> _Task statement_
Each line of the data below holding the word "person" must be copied.

[Dataset items]
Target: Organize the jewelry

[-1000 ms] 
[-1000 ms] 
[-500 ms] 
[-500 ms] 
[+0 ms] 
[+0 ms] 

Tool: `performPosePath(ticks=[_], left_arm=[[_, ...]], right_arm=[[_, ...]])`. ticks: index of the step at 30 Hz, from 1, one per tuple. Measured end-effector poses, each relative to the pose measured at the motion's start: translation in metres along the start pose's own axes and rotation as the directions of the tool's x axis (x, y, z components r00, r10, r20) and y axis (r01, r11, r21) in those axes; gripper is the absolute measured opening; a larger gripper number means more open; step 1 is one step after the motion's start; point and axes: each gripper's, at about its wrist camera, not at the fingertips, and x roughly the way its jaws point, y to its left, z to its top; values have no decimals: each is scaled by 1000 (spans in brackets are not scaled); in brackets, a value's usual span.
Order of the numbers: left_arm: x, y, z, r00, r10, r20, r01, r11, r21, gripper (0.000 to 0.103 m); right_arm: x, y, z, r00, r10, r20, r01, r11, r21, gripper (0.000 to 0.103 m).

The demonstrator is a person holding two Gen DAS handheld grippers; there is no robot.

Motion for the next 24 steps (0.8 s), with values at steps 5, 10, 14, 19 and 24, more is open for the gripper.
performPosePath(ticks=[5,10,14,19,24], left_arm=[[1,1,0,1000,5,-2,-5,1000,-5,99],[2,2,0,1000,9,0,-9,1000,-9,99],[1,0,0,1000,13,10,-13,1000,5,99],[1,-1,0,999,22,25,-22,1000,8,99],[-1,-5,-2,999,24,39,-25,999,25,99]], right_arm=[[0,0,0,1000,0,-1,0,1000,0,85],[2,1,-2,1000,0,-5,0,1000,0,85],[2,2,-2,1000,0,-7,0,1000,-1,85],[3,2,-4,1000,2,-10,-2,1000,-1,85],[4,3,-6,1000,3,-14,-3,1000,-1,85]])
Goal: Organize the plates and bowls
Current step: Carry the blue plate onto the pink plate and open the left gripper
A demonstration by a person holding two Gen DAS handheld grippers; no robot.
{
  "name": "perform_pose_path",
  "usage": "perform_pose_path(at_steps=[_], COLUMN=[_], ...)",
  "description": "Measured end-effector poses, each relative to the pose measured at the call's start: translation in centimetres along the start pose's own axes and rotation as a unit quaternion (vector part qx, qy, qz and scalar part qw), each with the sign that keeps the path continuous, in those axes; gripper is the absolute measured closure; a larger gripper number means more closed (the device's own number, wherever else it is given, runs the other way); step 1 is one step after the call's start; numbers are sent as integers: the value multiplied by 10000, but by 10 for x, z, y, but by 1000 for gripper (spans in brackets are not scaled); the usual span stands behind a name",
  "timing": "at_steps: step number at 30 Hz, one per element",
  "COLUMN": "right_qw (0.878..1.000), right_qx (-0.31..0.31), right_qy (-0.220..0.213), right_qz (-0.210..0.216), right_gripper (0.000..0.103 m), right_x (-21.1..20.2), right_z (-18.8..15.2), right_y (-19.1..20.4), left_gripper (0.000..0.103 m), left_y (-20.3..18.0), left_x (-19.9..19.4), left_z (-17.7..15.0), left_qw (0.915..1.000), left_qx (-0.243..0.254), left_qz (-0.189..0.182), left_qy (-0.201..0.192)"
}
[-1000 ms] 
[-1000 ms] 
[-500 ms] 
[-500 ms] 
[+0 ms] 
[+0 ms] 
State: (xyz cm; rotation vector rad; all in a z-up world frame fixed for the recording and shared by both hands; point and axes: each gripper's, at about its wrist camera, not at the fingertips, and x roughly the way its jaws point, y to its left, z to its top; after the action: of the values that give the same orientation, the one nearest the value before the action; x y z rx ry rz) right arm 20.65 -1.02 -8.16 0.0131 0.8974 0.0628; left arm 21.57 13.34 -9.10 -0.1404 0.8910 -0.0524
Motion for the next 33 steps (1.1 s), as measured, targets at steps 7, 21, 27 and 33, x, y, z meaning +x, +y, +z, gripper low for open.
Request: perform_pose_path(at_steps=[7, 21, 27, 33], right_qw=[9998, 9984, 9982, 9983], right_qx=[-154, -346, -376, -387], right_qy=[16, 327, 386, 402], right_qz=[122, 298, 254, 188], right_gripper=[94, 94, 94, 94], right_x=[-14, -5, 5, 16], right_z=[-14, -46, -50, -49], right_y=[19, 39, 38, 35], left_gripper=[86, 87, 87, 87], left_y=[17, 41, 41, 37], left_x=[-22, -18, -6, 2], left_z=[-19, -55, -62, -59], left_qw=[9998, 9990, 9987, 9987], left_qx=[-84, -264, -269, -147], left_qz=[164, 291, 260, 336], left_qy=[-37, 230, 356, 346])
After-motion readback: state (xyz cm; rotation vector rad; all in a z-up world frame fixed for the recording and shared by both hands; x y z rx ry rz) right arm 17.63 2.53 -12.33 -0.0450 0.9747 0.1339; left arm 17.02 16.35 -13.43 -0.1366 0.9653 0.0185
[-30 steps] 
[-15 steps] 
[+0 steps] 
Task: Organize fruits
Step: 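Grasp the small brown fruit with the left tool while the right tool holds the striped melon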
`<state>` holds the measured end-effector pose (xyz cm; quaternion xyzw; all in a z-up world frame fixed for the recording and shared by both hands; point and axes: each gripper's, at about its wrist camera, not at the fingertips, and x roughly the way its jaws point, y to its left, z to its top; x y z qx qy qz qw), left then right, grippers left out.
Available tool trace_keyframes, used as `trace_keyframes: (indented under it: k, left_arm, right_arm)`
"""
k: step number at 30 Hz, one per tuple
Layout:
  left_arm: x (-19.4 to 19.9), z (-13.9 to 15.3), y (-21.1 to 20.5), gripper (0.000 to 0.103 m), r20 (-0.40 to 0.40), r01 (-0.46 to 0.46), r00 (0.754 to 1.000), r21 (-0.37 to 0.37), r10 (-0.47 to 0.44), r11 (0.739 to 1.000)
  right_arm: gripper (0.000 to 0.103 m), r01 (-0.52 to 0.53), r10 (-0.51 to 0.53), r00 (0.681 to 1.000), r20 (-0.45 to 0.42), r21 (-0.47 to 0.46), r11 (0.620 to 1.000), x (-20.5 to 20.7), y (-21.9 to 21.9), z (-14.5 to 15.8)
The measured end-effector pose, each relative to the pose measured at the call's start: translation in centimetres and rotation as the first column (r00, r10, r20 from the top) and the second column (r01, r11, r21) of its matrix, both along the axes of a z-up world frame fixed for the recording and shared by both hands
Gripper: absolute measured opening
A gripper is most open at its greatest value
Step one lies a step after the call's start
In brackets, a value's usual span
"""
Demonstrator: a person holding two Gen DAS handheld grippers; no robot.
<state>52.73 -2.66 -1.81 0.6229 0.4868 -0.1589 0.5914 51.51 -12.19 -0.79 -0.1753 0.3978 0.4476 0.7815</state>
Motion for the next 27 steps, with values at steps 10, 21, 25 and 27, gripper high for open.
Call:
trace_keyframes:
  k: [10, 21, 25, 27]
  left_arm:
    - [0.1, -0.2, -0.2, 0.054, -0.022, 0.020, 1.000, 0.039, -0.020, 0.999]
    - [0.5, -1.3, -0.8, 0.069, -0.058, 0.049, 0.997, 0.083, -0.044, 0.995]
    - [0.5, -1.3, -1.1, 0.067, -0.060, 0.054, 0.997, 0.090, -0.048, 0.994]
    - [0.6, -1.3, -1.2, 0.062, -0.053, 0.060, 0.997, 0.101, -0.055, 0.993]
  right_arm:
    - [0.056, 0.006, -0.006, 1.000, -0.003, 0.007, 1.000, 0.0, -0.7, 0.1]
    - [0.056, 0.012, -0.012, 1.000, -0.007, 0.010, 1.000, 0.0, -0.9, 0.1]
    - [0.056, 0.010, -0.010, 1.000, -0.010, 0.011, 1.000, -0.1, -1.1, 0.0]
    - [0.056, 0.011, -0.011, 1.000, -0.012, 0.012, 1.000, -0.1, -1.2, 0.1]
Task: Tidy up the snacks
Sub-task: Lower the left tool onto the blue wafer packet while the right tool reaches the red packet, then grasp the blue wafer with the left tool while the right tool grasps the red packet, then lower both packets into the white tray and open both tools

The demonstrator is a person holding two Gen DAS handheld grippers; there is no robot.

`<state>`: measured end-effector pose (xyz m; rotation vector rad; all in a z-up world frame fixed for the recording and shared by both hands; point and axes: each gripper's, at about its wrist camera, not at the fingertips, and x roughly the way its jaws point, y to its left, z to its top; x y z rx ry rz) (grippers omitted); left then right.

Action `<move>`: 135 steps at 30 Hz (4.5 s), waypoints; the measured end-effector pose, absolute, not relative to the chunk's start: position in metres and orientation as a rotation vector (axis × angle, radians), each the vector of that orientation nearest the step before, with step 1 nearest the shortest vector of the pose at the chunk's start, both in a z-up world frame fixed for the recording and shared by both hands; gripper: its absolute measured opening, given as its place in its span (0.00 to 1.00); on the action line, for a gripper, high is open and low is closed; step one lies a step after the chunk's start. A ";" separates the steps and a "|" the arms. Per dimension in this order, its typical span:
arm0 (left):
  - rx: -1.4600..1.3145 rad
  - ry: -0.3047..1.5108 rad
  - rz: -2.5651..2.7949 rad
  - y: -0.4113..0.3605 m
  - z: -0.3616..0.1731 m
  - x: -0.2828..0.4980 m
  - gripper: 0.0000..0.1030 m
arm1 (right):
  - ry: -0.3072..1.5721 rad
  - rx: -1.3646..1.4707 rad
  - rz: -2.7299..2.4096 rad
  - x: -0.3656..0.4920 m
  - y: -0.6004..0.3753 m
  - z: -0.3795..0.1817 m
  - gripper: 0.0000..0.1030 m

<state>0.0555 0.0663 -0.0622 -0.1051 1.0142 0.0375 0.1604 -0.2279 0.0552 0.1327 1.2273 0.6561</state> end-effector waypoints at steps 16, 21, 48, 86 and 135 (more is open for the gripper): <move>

> _Answer box_
The demonstrator is a person holding two Gen DAS handheld grippers; there is no robot.
A demonstration by a person holding two Gen DAS handheld grippers; no robot.
Demonstrator: a person holding two Gen DAS handheld grippers; no robot.
The demonstrator is a person holding two Gen DAS handheld grippers; there is no robot.

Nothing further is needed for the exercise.